Qu’est-ce qui varie le plus dans les fourrages ?

Une recherche effectuée au Vermont a démontré que la variation journalière était responsable de 48 % de la variation de la matière sèche (m.s.) dans l’ensilage de maïs et de 64 % dans l’ensilage de foin (voir Fig. 1, colonnes 1 et 2). Si vous repensez aux belles journées de récolte, il y a une grande variation de la matière sèche entre votre premier voyage d’ensilage et le dernier. Cela peut expliquer pourquoi elle varie dans le silo.

La procédure d’échantillonnage explique 30 % du reste de la variation, d’où l’intérêt de standardiser les méthodes de prise d’échantillon et de les appliquer rigoureusement.

 

Une importante variation de la digestibilité potentielle

Des tests menés par Shur-Gain sur une période de 5 semaines nous ont permis d’observer le même phénomène. La figure 2 démontre la variation de la digestibilité potentielle (D.P.) observée sur deux fermes laitières sur une période de trois semaines. Pendant cette période, l’ensilage de maïs de la Ferme 1 a une D.P. moyenne de 79,3 %. Par contre, vous pouvez constater que la D.P. varie de 75,2 % au plus bas à 81,9 % au plus haut, soit un écart de 6,7 %. L’ensilage de maïs de la Ferme 2 a quant à lui une D.P. moyenne de 74 %, variant de 72,4 % au plus bas à 75,4 % au plus haut, un écart de 3,0 %. La Ferme 1 avait un ensilage de meilleure qualité, mais les résultats y ont varié beaucoup plus qu’à la Ferme 2.

Par cette étude, nous cherchions à comprendre si cette variation provenait de l’ensilage lui-même ou de la technique d’échantillonnage, comme l’ont observé Normand Saint-Pierre et Bill Weiss (1) dans un article présenté lors de la Western Dairy Management Conference Reno, N.V., March 2015.

Une technique d’échantillonnage améliorée au service de la nutrition de précision

Ce n’est pas la fréquence mais bien la qualité de la technique d’échantillonnage qui vous assurera la plus grande précision. En effet, la suite de notre étude nous a amenés à faire une revue de littérature sur le sujet et une analyse statistique de plusieurs techniques d’échantillonnage en fonction des différents types d’entreposage, que ce soit le silo horizontal, le silo tour, les balles rondes ou carrées. Des procédures opérationnelles normalisées (PON) ont pu être développées pour aider le producteur à prendre plus efficacement les échantillons de fourrages.

 

Ajustez la ration à la variation de la matière sèche directement à la ferme

Les variations de matière sèche d’une journée à l’autre peuvent avoir un impact sur la performance de votre exploitation, que ce soit en matière de production de lait ou d’augmentation de coûts. Des rations tests faites à partir de Newton® ont permis de quantifier les effets de cette variation. Le tableau 1 démontre l’effet de la variation de la matière sèche (m.s.) d’un ensilage de foin 3e coupe qui passerait de 40,6 % à 34 % de m.s. La quantité d’ensilage de foin est de 17,8 kg lorsque la m.s. est de 40,6 %, mais si la m.s. du fourrage diminue à 34 %, les vaches manqueront de RTM à la fin de la journée s’il n’y a pas d’ajustements pour faire suite au changement de m.s.

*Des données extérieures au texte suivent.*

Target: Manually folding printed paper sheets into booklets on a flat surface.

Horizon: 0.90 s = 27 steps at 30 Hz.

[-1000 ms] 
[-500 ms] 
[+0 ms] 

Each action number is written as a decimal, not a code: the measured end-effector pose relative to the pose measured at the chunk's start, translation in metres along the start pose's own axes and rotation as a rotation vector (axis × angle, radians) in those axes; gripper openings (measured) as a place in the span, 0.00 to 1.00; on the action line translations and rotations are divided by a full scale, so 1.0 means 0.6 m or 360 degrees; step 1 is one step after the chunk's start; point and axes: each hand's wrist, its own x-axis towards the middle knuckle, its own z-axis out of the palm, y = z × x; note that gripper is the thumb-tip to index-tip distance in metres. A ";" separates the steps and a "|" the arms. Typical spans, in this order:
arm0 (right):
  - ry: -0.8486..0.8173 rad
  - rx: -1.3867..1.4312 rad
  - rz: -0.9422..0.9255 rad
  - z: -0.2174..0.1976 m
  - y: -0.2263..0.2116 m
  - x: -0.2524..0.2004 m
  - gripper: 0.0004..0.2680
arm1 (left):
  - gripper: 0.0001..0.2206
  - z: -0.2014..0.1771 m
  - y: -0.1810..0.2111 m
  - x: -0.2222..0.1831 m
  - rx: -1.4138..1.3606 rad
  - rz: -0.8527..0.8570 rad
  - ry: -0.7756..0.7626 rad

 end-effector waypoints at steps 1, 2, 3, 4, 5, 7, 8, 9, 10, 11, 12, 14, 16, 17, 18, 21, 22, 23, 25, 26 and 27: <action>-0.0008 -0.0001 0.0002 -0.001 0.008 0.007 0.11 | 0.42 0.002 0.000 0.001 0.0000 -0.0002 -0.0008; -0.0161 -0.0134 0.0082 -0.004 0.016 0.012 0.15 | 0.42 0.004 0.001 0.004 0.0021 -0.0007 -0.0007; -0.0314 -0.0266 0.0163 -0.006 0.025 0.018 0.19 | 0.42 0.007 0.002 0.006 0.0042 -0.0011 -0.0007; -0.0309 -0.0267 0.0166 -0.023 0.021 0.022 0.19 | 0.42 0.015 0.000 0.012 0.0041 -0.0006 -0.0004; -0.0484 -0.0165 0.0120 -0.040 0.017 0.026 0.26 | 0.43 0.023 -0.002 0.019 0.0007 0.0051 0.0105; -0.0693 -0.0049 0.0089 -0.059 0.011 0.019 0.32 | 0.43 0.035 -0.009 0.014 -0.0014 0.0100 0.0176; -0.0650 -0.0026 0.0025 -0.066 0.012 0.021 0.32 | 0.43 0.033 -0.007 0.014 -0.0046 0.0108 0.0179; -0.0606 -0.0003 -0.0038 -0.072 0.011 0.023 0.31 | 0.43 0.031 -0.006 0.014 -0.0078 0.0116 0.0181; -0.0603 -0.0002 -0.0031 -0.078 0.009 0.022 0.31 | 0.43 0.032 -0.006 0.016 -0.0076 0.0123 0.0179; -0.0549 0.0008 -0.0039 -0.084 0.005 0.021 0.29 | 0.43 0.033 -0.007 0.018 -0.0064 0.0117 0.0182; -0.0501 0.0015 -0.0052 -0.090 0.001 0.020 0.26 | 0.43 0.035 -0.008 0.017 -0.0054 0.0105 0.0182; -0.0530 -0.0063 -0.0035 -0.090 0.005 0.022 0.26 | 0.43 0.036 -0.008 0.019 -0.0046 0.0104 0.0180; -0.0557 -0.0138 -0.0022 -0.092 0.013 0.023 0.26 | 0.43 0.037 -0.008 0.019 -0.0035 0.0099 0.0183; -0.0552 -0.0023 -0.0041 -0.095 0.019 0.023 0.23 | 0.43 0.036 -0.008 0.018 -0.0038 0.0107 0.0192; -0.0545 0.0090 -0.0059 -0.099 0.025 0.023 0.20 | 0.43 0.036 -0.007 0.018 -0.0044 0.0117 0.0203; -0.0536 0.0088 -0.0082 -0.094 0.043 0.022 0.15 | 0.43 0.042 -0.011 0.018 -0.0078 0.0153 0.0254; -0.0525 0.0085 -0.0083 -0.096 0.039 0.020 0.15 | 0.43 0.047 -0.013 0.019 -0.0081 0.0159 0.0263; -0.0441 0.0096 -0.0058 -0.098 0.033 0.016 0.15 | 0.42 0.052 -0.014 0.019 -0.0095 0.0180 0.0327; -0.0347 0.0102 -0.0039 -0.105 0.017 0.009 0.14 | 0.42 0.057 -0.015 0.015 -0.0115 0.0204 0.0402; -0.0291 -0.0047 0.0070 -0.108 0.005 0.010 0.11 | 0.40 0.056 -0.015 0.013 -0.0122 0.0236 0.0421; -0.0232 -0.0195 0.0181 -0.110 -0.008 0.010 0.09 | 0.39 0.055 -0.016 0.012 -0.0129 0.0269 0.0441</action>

Si vous décidez de nourrir l’équivalent de 2 vaches de plus au prochain repas, cela aura pour effet d’augmenter la quantité utilisée de tous les ingrédients (voir la 3e colonne du tableau) et donc d’augmenter les coûts d’alimentation par vache de 0,27 $ par jour et d’augmenter le pourcentage de concentrés de 35 % à 36,6 %.

Ajouter la vérification de la matière sèche de vos ensilages à votre routine 2 à 3 fois par semaine en utilisant un Koster pourrait vous permettre de prendre une décision plus éclairée. En réalité, l’ensilage étant plus humide, vous auriez pu simplement ajouter 21,2 kg par vache et non 17,8 kg pour avoir une ration équivalente.

Pour une productivité et une profitabilité améliorées, évitez les variations et testez les matières sèches à la ferme régulièrement en suivant les méthodes qui apportent le moins de variation. Demandez les procédures qui s’appliquent chez vous à votre conseiller en nutrition laitière Shur-Gain. Puisque les fourrages composent la majeure partie de la ration des ruminants, le fait de diminuer la variation peut vous permettre de vous assurer une productivité et une profitabilité améliorées.